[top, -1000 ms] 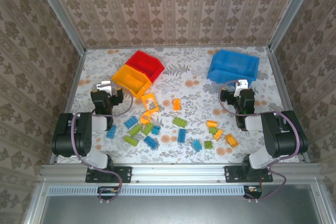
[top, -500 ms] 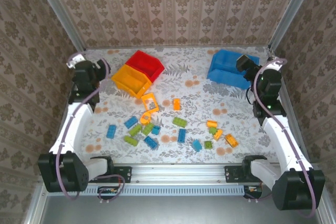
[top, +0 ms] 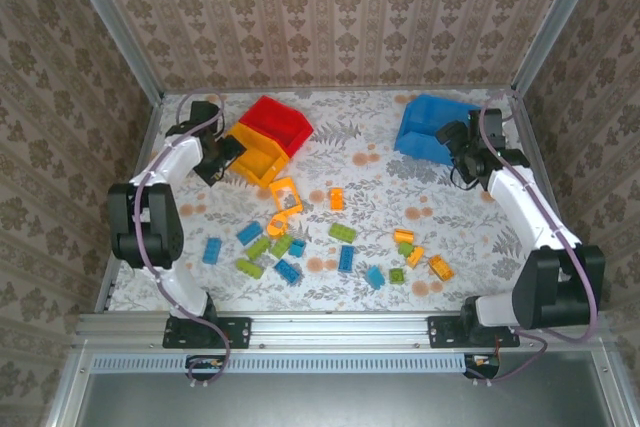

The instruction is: Sort the legos into containers by color

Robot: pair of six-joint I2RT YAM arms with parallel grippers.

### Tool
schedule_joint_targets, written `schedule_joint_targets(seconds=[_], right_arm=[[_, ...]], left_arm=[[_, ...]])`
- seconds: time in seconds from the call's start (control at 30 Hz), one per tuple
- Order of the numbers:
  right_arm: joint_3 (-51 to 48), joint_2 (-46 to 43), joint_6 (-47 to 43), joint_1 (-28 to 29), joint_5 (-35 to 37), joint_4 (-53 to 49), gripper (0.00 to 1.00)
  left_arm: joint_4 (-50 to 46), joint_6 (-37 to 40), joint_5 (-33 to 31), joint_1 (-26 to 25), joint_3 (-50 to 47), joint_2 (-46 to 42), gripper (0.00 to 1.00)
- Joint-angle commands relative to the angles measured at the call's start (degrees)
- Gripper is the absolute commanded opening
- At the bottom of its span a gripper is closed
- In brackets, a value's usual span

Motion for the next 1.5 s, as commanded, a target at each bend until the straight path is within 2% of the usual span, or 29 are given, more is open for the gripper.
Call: schedule_joint_targets(seconds=[0.0, 0.1, 0.27, 0.47, 0.7, 0.93, 1.1, 1.27, 1.47], right_arm=[[4.1, 2.7, 4.5, -0.3, -2.6, -0.9, 0.88], [4.3, 5.3, 6.9, -0.5, -3.3, 0.0, 0.84], [5.1, 9.3, 12.6, -0.7, -3.1, 1.1, 0.69], [9.3, 14.0, 15.6, -0.9, -1.5, 1.2, 0.71], [14.6, 19.9, 15.3, -1.8, -1.0, 0.3, 0.79], [20.7, 26.2, 12.1, -3.2, 0.0, -5.6, 0.79], [23.5, 29.2, 9.8, -3.3, 0.7, -9.9, 0.76], [27.0, 31.7, 6.3, -3.4, 1.7, -13.7, 0.71], [28.0, 32.8, 1.3, -3.3, 2.8, -18.3, 0.50]], left_arm=[[-2.2, -2.2, 2.2, -0.8, 4.0, 2.3, 0.81], [-3.3, -2.1, 2.5, -1.5, 5.6, 5.1, 0.74], [-3.1, -1.0, 2.0, -2.3, 5.4, 6.9, 0.61], [-3.6, 2.2, 1.6, -2.6, 5.9, 7.7, 0.40], [-5.3, 6.8, 1.3, -3.4, 7.0, 9.0, 0.27], [-9.3, 12.9, 0.7, -4.7, 9.4, 10.5, 0.10], [-11.4, 18.0, -0.3, -6.7, 9.8, 10.6, 0.01], [-13.4, 24.9, -0.9, -10.6, 11.2, 11.4, 0.00], [-14.8, 25.1, -2.7, -13.1, 12.7, 12.0, 0.00]])
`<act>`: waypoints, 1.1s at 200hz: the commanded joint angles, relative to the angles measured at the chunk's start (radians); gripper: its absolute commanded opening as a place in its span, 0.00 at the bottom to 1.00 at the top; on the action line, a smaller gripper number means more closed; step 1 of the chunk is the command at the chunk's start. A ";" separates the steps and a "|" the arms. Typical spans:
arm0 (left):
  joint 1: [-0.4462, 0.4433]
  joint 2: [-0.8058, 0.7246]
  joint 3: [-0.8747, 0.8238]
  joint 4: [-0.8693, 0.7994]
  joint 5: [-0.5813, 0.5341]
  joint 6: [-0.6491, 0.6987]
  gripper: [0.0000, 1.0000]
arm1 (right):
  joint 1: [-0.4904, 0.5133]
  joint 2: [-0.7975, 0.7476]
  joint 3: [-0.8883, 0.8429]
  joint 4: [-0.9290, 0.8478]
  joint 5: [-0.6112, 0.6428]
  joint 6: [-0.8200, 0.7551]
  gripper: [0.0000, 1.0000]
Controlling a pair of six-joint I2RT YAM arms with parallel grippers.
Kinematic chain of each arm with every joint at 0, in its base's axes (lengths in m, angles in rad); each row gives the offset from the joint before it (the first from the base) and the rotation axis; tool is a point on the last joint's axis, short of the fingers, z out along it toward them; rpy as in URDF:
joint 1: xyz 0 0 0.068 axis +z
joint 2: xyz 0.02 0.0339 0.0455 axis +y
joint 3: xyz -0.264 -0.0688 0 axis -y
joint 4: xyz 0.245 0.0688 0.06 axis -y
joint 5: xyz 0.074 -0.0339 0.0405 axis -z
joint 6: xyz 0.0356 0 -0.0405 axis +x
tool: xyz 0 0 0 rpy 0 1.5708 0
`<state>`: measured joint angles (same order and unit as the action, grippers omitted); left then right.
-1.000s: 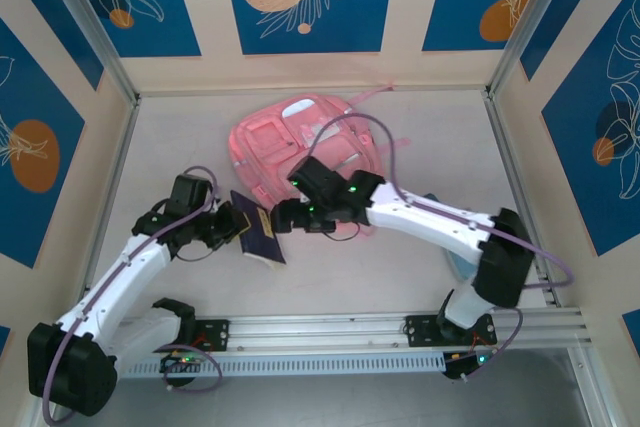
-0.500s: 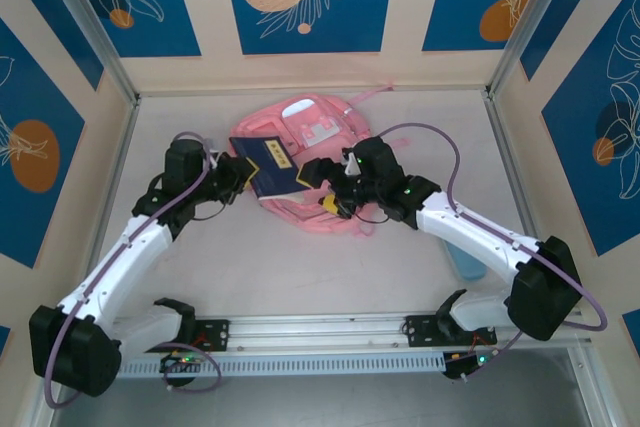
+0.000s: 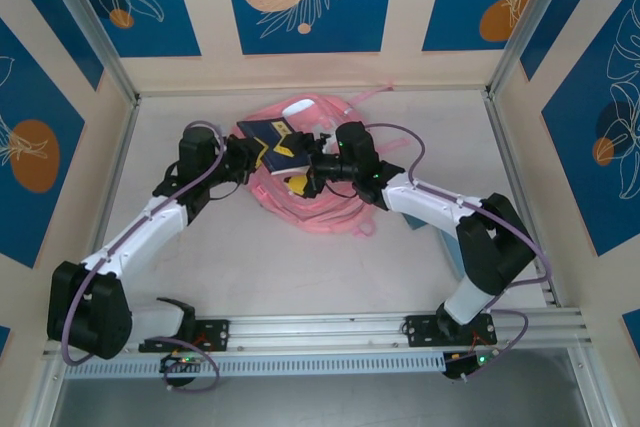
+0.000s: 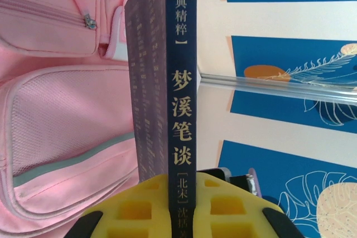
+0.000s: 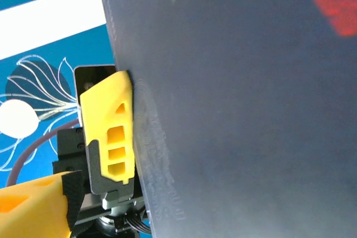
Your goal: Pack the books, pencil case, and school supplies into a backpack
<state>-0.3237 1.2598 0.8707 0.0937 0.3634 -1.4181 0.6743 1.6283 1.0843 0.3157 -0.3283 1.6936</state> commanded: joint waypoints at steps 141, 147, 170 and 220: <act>-0.045 0.012 0.110 -0.322 0.000 0.274 0.35 | -0.069 -0.101 0.050 -0.238 0.076 -0.274 0.04; -0.054 0.014 0.129 -0.376 -0.019 0.321 0.42 | -0.074 -0.115 0.060 -0.282 0.085 -0.311 0.03; -0.105 0.036 0.198 -0.541 -0.091 0.480 0.57 | -0.106 -0.179 0.071 -0.432 0.125 -0.453 0.03; -0.295 0.209 0.435 -0.779 -0.290 0.812 0.66 | -0.269 -0.308 0.127 -0.796 0.210 -0.767 0.03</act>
<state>-0.5419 1.3842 1.1893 -0.4995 0.2096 -0.8398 0.4843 1.3849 1.1385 -0.2623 -0.1757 1.1549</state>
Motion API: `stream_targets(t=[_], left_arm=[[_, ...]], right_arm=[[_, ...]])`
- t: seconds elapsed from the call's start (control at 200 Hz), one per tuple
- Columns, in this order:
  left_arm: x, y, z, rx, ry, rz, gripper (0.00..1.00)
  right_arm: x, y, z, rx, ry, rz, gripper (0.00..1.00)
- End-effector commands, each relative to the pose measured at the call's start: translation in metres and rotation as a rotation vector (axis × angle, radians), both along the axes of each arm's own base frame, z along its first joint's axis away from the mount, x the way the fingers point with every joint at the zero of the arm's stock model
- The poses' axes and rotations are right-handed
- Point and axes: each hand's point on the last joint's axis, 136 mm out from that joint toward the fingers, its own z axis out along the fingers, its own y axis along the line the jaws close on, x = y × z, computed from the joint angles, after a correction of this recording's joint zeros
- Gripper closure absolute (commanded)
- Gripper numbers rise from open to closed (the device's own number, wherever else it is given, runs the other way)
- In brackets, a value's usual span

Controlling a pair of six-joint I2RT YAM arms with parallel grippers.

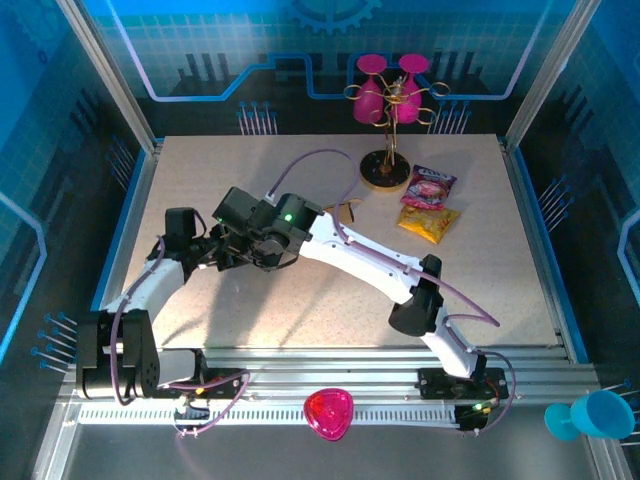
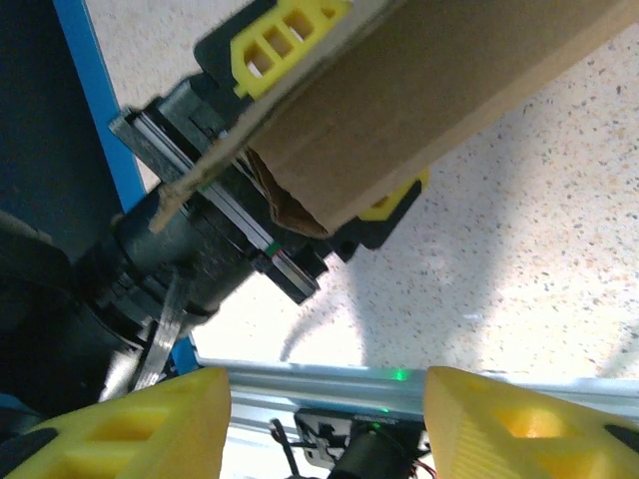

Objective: Fold the paper box

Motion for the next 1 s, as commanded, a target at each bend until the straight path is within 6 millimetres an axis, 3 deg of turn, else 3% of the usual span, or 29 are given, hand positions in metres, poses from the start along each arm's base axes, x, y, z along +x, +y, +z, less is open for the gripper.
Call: stream_targets(t=[0.0, 0.12, 0.445, 0.575, 0.68, 0.865, 0.921, 0.996], left_arm=[[-0.008, 0.006, -0.011, 0.009, 0.047, 0.044, 0.72], [-0.009, 0.005, -0.013, 0.005, 0.05, 0.045, 0.72], [-0.008, 0.005, -0.008, 0.004, 0.04, 0.04, 0.73], [-0.009, 0.004, -0.007, 0.002, 0.041, 0.038, 0.73], [-0.008, 0.004, -0.007, 0.003, 0.04, 0.038, 0.73], [-0.009, 0.004, -0.007, 0.005, 0.041, 0.034, 0.73], [-0.008, 0.004, -0.006, 0.005, 0.04, 0.034, 0.73], [-0.008, 0.004, -0.005, 0.006, 0.038, 0.032, 0.73]], right_arm=[[0.014, 0.006, 0.018, 0.058, -0.077, -0.096, 0.43], [0.023, 0.011, 0.02, 0.076, -0.109, -0.118, 0.42], [0.035, 0.028, -0.005, 0.059, -0.106, -0.088, 0.47], [0.04, 0.031, -0.008, 0.053, -0.118, -0.073, 0.52], [0.041, 0.027, -0.01, 0.037, -0.113, -0.065, 0.64], [0.048, 0.019, -0.012, -0.004, -0.141, -0.05, 0.69], [0.05, 0.017, -0.014, -0.012, -0.136, -0.054, 0.69], [0.052, 0.02, -0.011, 0.006, -0.144, -0.049, 0.61]])
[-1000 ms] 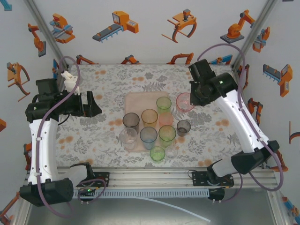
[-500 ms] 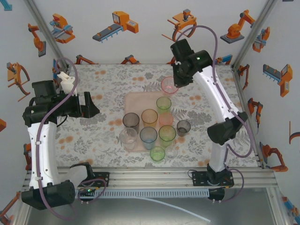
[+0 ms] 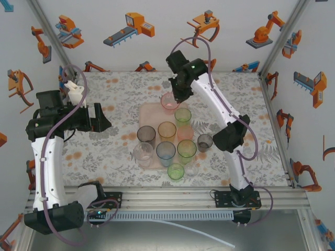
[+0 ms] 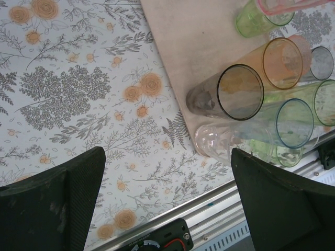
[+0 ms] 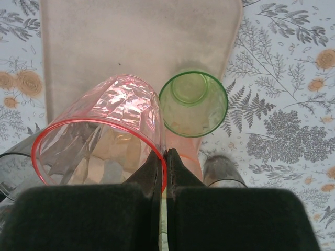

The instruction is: Place the glasses into the tray

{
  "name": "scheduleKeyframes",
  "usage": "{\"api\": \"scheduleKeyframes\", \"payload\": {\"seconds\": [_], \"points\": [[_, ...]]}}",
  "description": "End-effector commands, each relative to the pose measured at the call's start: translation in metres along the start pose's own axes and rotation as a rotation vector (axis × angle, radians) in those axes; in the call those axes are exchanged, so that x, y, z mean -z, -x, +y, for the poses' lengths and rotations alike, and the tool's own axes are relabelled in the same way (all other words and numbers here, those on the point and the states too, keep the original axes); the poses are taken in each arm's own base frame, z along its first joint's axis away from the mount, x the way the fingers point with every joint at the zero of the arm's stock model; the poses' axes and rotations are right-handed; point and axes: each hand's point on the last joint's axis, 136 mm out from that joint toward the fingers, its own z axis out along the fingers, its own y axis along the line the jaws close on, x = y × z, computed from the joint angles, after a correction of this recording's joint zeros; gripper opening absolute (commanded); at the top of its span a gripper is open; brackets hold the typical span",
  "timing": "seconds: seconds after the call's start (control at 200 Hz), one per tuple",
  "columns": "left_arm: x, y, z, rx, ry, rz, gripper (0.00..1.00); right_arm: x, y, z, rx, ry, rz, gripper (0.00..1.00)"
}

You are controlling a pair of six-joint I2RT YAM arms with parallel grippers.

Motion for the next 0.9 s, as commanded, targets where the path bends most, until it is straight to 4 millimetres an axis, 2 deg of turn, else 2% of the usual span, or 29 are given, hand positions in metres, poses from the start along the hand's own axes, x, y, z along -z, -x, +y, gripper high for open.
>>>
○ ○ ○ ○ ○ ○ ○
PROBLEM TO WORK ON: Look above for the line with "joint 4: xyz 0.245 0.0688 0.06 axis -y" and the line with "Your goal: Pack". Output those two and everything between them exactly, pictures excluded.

RESPONSE BOX:
joint 4: xyz 0.245 0.0688 0.06 axis -y
joint 5: xyz 0.074 -0.0339 0.0405 axis -z
joint 6: xyz 0.0356 0 -0.0405 axis +x
tool: xyz 0 0 0 rpy 0 1.5708 0
`<state>`: measured joint angles (same order and unit as the action, grippers omitted); left then right.
-1.000s: 
-0.500s: 
+0.000s: 
+0.000s: 
+0.000s: 
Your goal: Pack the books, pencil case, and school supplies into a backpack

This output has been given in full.